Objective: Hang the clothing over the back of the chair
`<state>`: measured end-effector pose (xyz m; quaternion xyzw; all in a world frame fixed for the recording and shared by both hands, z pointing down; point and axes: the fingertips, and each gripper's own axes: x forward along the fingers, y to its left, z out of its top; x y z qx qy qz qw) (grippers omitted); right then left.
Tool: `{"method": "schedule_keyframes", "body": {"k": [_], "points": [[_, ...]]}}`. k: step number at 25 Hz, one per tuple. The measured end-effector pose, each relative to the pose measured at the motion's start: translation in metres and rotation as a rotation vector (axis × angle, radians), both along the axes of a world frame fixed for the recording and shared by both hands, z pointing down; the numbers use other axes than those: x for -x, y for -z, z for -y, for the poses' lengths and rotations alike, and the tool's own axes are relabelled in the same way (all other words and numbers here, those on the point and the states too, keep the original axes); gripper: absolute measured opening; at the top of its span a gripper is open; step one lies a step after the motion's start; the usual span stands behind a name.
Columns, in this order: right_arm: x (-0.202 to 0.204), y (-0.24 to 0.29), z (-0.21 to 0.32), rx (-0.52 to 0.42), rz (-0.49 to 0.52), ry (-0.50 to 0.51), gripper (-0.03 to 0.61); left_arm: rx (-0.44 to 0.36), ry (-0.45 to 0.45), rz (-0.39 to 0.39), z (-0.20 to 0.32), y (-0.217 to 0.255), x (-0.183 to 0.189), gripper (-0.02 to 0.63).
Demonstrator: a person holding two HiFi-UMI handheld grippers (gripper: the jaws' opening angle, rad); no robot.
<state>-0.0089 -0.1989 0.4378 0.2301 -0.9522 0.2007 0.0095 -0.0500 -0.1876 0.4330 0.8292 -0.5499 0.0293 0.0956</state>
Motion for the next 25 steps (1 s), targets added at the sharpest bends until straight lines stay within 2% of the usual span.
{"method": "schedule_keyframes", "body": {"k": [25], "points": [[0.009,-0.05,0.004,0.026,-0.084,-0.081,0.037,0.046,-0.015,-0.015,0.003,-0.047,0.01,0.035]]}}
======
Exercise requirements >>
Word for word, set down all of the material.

Written solution >>
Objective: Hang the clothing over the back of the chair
`<state>`: measured end-effector pose (xyz m; quaternion xyzw; all in a world frame fixed for the recording and shared by both hands, z pointing down; point and axes: the fingertips, and each gripper's own axes: x forward along the fingers, y to its left, z out of its top; x y z qx qy qz qw) (grippers omitted); right then left.
Tool: `{"method": "schedule_keyframes", "body": {"k": [_], "points": [[_, ...]]}}`. k: step number at 25 Hz, one per tuple. The measured end-effector pose, each relative to the pose measured at the motion's start: translation in metres and rotation as a rotation vector (axis × angle, radians), both along the axes of a world frame fixed for the recording and shared by both hands, z pointing down; the numbers use other axes than those: x for -x, y for -z, z for -y, for the poses' lengths and rotations alike, and the tool's own axes are relabelled in the same way (all other words and numbers here, those on the point and the states too, keep the original axes); gripper: absolute measured opening; at the top of its span a gripper is open; step one lies a step after the motion's start; the usual span stands behind a name.
Columns, in this order: right_arm: x (-0.202 to 0.204), y (-0.24 to 0.29), z (-0.21 to 0.32), rx (-0.52 to 0.42), rz (-0.49 to 0.52), ry (-0.50 to 0.51), gripper (-0.03 to 0.61); left_arm: rx (-0.44 to 0.36), ry (-0.45 to 0.45), rz (-0.39 to 0.39), z (-0.20 to 0.32), y (-0.217 to 0.255), x (-0.183 to 0.189), gripper (-0.02 to 0.63).
Demonstrator: a person holding two HiFi-UMI handheld grippers (gripper: the jaws' opening angle, rad); no robot.
<state>-0.0089 -0.1989 0.4378 0.2301 -0.9522 0.2007 0.0095 -0.0500 -0.1876 0.4330 0.8292 -0.5499 0.0293 0.0956</state>
Motion for the next 25 steps (1 s), targets added at the sharpest bends until straight lines stay within 2% of the usual span.
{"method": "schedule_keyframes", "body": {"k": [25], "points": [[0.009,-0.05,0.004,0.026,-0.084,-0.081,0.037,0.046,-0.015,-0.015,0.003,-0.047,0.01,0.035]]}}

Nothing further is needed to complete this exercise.